===== Information provided =====

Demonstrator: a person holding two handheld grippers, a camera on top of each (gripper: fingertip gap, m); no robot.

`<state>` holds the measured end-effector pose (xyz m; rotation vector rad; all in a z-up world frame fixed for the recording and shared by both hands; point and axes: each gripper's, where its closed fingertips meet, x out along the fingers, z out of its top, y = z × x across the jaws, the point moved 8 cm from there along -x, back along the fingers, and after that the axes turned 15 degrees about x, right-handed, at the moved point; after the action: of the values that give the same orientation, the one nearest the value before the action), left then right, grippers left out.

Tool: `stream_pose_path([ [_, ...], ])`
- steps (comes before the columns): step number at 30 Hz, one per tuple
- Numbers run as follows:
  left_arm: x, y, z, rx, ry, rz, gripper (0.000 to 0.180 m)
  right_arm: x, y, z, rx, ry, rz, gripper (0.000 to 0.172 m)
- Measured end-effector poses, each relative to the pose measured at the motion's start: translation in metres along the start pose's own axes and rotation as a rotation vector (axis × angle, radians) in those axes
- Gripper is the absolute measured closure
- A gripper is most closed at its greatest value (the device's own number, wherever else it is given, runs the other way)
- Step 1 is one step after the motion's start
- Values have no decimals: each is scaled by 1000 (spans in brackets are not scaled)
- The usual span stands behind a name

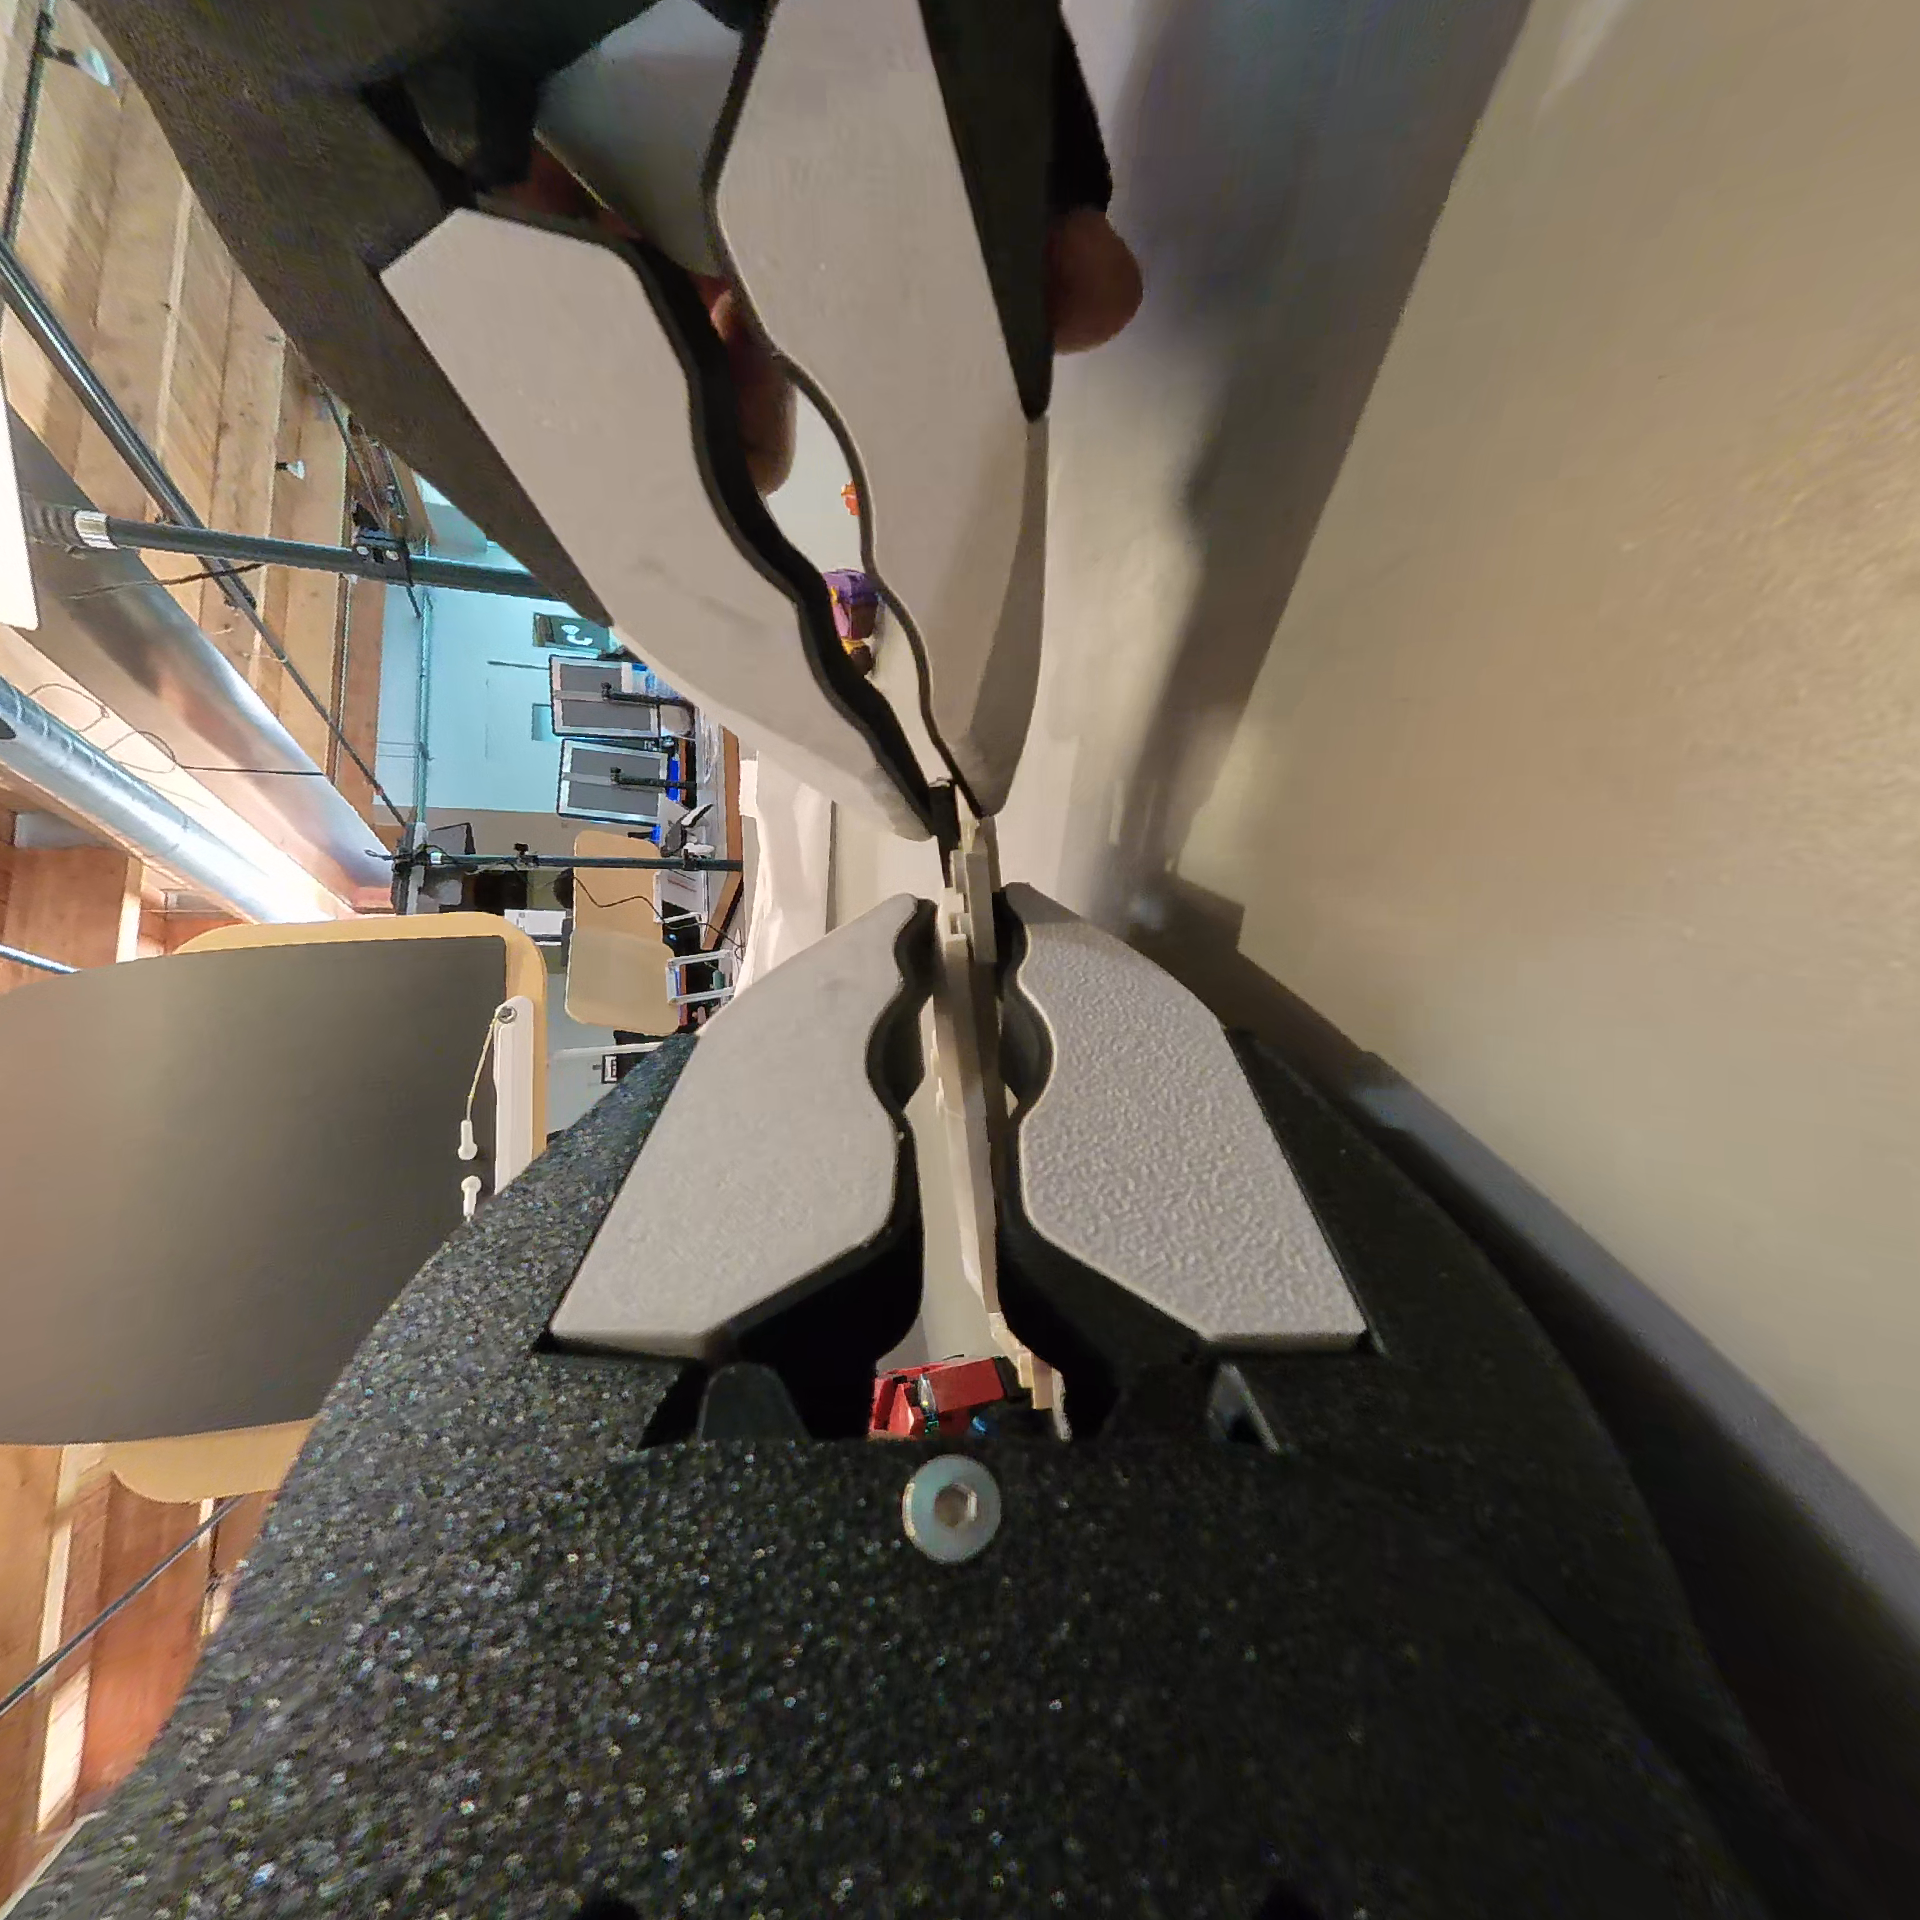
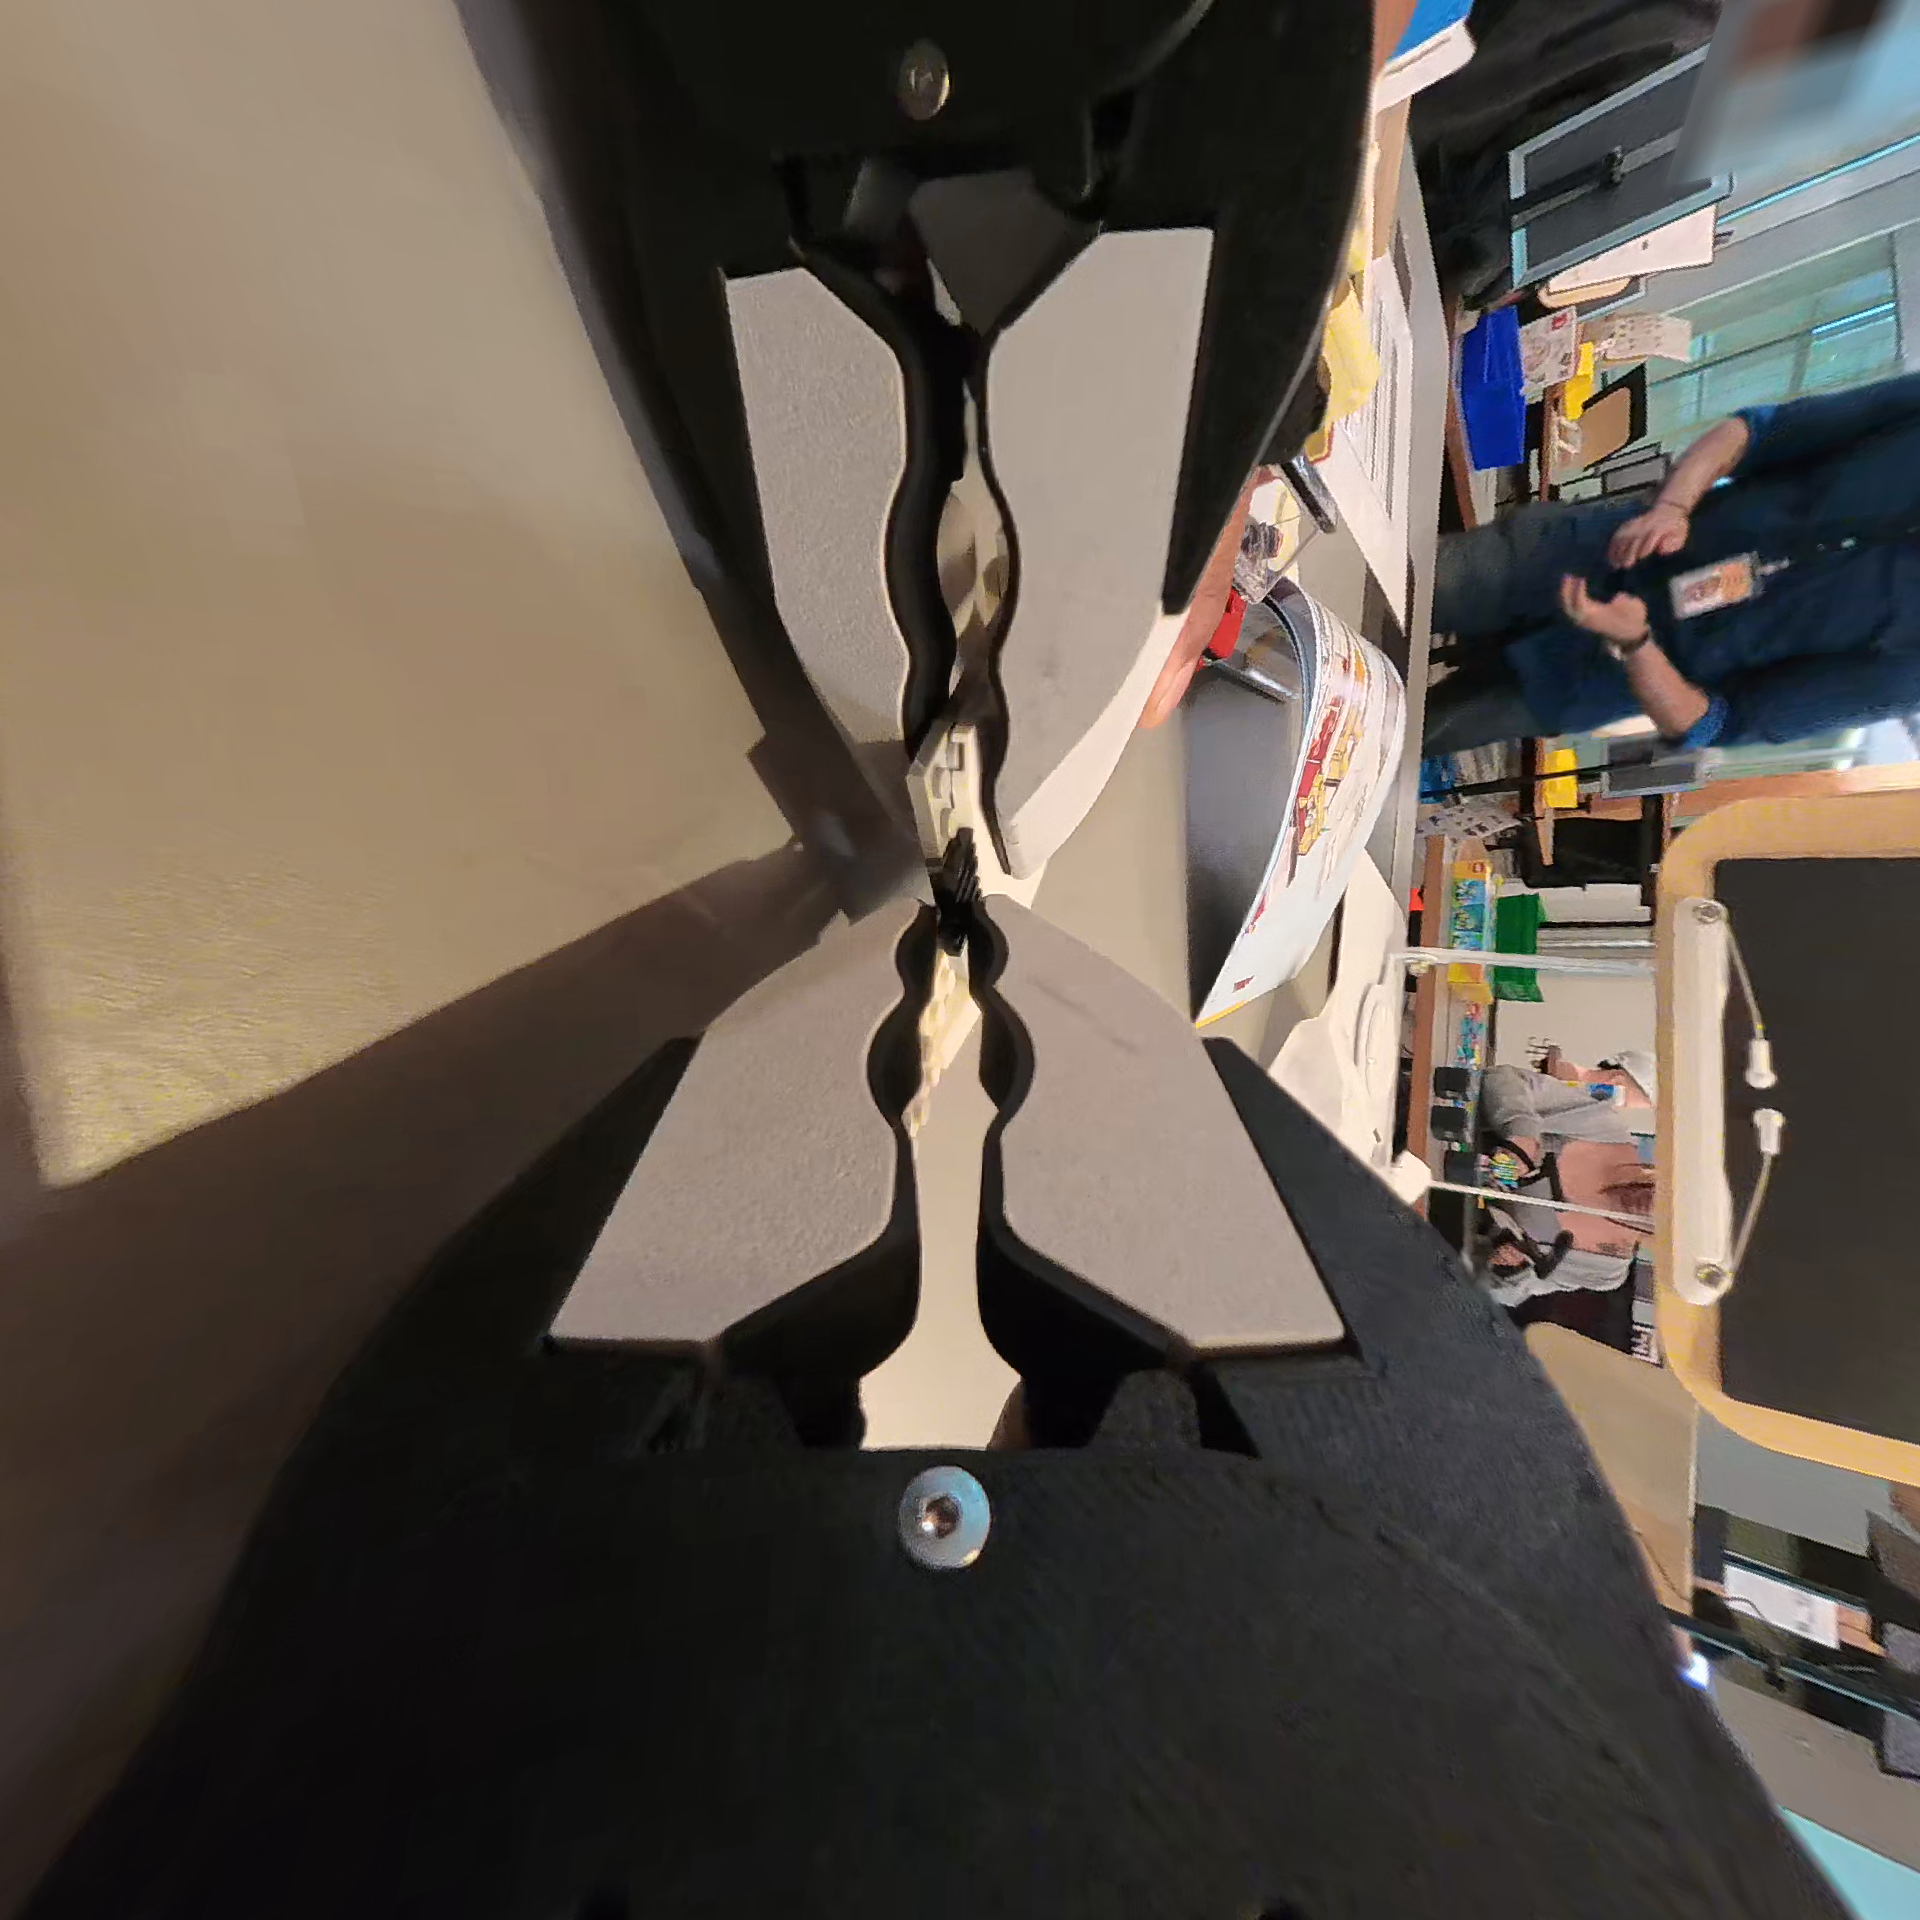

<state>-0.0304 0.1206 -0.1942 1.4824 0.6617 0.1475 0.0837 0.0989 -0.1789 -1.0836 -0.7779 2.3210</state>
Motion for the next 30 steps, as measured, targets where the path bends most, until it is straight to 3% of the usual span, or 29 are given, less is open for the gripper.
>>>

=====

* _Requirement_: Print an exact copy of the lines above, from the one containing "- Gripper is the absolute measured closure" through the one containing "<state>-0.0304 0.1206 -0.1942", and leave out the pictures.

* _Answer to the exercise_:
- Gripper is the absolute measured closure
- A gripper is most closed at its greatest value (the device's own number, wherever else it is given, runs the other way)
- Step 1 is one step after the motion's start
- Values have no decimals: each is scaled by 1000 (spans in brackets are not scaled)
- The usual span stands behind a name


<state>-0.0304 0.1206 -0.1942 1.4824 0.6617 0.1475 0.0837 0.0989 -0.1789 -1.0836 -0.7779 2.3210</state>

No additional answer is needed here.